- _DIRECTIONS_
Print all of the data below exactly as it appears, leaving out every image.

(Beginning of DATA SEGMENT)

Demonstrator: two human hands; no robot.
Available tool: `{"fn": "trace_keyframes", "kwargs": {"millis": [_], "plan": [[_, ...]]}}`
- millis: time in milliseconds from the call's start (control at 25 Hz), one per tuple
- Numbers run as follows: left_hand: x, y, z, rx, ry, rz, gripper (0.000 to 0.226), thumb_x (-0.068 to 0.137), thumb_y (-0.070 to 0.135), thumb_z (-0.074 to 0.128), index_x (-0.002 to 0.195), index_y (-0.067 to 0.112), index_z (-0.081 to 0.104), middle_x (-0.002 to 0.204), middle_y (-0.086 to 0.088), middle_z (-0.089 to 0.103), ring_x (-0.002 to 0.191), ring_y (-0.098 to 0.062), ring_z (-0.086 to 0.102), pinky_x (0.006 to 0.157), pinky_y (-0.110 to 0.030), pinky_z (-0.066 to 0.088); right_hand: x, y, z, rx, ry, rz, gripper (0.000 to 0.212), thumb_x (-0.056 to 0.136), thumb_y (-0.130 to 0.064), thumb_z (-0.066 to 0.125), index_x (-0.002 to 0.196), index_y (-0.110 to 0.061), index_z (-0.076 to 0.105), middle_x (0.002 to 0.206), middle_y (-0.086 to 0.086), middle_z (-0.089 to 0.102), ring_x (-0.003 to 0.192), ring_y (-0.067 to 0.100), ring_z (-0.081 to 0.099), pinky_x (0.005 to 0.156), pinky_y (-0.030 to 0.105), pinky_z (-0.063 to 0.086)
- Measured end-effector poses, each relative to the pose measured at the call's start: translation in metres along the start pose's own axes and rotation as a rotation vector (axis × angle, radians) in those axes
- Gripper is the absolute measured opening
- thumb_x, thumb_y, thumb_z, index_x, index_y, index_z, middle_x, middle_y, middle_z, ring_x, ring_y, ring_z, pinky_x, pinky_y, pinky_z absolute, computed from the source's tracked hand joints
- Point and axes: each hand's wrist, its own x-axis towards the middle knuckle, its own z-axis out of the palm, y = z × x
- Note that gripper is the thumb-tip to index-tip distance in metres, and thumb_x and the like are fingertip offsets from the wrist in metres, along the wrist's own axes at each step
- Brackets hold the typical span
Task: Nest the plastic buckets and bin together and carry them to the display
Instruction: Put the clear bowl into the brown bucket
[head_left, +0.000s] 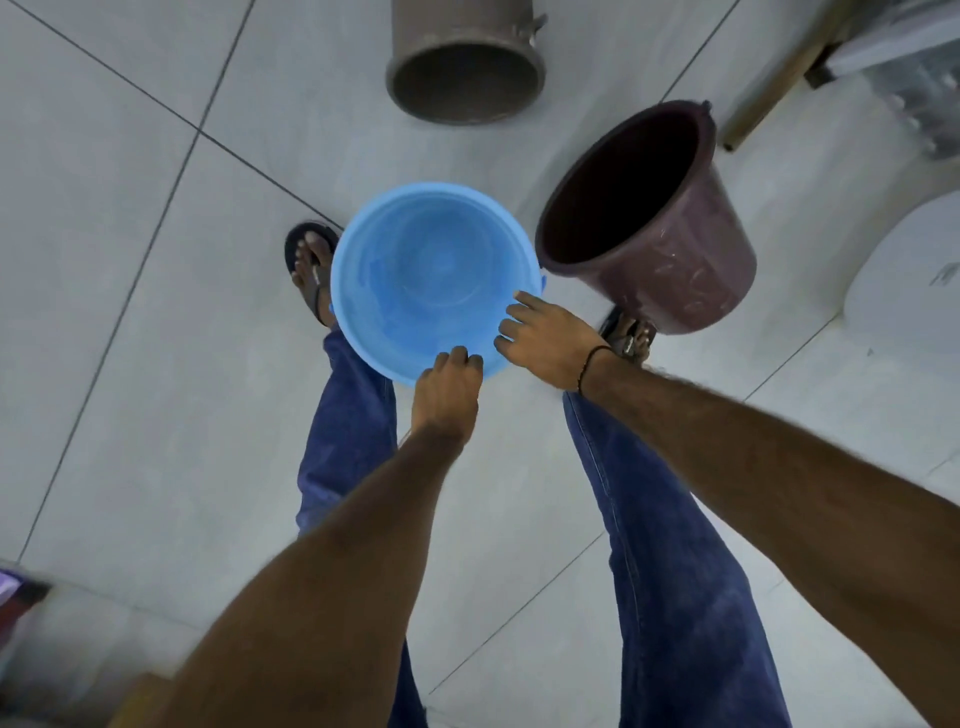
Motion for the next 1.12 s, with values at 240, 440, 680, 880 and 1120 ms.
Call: {"fn": "trace_keyframes", "kwargs": {"millis": [240,440,680,880,1120], "plan": [[-0.004,0.042,-0.041,-0.171,0.147,-0.003,0.009,0.094,0.008,0.046,0.095,0.007,0.056,0.097,-0.011,0.057,0.09,-0.03,0.056,0.062,-0.038,0.042,-0.035,0.043,-0.033,0.124,0.151,0.337,0.043,0.087,-0.005,0.052,0.13,-0.008,0.055,0.125,0.013,0.062,0.128,0.033,0.047,0.12,0.047,0.024],[0.073,0.133,-0.08,-0.457,0.264,0.098,0.038,0.093,0.0,0.047,0.132,0.003,0.049,0.13,-0.017,0.054,0.115,-0.032,0.054,0.09,-0.041,0.049,-0.059,0.135,-0.033,0.149,-0.083,0.413,0.029,0.096,-0.025,0.049,0.118,-0.012,0.064,0.12,0.008,0.067,0.116,0.026,0.058,0.109,0.041,0.036],[0.139,0.167,-0.052,-0.414,0.094,0.143,0.025,0.095,0.003,0.044,0.119,0.002,0.05,0.121,-0.018,0.061,0.109,-0.037,0.06,0.082,-0.048,0.051,-0.08,0.181,0.003,0.095,-0.274,0.29,0.017,0.09,-0.033,0.061,0.093,-0.02,0.071,0.086,0.003,0.067,0.087,0.027,0.068,0.075,0.04,0.055],[0.128,0.206,-0.081,-0.088,0.206,0.35,0.023,0.095,0.011,0.05,0.117,0.009,0.055,0.11,-0.012,0.067,0.097,-0.032,0.065,0.077,-0.041,0.054,-0.152,0.202,0.007,0.257,-0.156,0.373,0.028,0.09,-0.04,0.061,0.098,-0.017,0.072,0.085,0.008,0.067,0.076,0.029,0.065,0.062,0.035,0.049],[0.137,0.248,-0.103,0.35,0.22,0.565,0.031,0.091,0.012,0.057,0.121,0.019,0.06,0.111,-0.003,0.07,0.097,-0.023,0.065,0.089,-0.032,0.05,-0.202,0.172,0.054,0.512,0.007,0.749,0.021,0.092,-0.032,0.061,0.106,-0.018,0.071,0.099,0.009,0.071,0.09,0.031,0.068,0.075,0.037,0.055]]}}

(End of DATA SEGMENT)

- _SOLUTION FOR THIS PROBLEM_
Demonstrator: two human hands; no robot.
Available tool: `{"fn": "trace_keyframes", "kwargs": {"millis": [_], "plan": [[_, ...]]}}`
- millis: time in milliseconds from the call's start (control at 25 Hz), one per tuple
- Numbers run as follows: left_hand: x, y, z, rx, ry, rz, gripper (0.000 to 0.226), thumb_x (-0.068 to 0.137), thumb_y (-0.070 to 0.135), thumb_z (-0.074 to 0.128), index_x (-0.002 to 0.195), index_y (-0.067 to 0.112), index_z (-0.081 to 0.104), middle_x (-0.002 to 0.204), middle_y (-0.086 to 0.088), middle_z (-0.089 to 0.103), ring_x (-0.002 to 0.191), ring_y (-0.098 to 0.062), ring_z (-0.086 to 0.102), pinky_x (0.006 to 0.157), pinky_y (-0.110 to 0.030), pinky_z (-0.066 to 0.088); right_hand: x, y, z, rx, ry, rz, gripper (0.000 to 0.212), thumb_x (-0.056 to 0.136), thumb_y (-0.130 to 0.064), thumb_z (-0.066 to 0.125), index_x (-0.002 to 0.196), index_y (-0.110 to 0.061), index_z (-0.076 to 0.105), middle_x (0.002 to 0.206), middle_y (-0.086 to 0.086), middle_z (-0.089 to 0.102), ring_x (-0.003 to 0.192), ring_y (-0.067 to 0.100), ring_z (-0.081 to 0.099), pinky_x (0.005 to 0.156), pinky_y (-0.030 to 0.105), pinky_z (-0.063 to 0.086)
- Measured end-effector poses, each relative to the pose measured at the call's start: translation in metres along the start pose's own axes and rotation as a rotation vector (axis × angle, radians) in those axes
- Gripper is the absolute measured opening
- thumb_x, thumb_y, thumb_z, index_x, index_y, index_z, middle_x, middle_y, middle_z, ring_x, ring_y, ring_z, pinky_x, pinky_y, pinky_z absolute, computed from the source's tracked hand joints
- Point and axes: each hand's wrist, its own x-axis towards the middle knuckle, its own z-axis out of the palm, y = z × x
- Note that gripper is the thumb-tip to index-tip distance in metres, and thumb_x and the like are fingertip offsets from the wrist in metres, along the wrist's own axes at each step
- Brackets hold the typical span
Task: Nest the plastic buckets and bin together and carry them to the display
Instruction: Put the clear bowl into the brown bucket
[head_left, +0.000s] 
Motion for the next 1.12 s, with values at 240, 440, 680, 880 and 1120 ms.
Call: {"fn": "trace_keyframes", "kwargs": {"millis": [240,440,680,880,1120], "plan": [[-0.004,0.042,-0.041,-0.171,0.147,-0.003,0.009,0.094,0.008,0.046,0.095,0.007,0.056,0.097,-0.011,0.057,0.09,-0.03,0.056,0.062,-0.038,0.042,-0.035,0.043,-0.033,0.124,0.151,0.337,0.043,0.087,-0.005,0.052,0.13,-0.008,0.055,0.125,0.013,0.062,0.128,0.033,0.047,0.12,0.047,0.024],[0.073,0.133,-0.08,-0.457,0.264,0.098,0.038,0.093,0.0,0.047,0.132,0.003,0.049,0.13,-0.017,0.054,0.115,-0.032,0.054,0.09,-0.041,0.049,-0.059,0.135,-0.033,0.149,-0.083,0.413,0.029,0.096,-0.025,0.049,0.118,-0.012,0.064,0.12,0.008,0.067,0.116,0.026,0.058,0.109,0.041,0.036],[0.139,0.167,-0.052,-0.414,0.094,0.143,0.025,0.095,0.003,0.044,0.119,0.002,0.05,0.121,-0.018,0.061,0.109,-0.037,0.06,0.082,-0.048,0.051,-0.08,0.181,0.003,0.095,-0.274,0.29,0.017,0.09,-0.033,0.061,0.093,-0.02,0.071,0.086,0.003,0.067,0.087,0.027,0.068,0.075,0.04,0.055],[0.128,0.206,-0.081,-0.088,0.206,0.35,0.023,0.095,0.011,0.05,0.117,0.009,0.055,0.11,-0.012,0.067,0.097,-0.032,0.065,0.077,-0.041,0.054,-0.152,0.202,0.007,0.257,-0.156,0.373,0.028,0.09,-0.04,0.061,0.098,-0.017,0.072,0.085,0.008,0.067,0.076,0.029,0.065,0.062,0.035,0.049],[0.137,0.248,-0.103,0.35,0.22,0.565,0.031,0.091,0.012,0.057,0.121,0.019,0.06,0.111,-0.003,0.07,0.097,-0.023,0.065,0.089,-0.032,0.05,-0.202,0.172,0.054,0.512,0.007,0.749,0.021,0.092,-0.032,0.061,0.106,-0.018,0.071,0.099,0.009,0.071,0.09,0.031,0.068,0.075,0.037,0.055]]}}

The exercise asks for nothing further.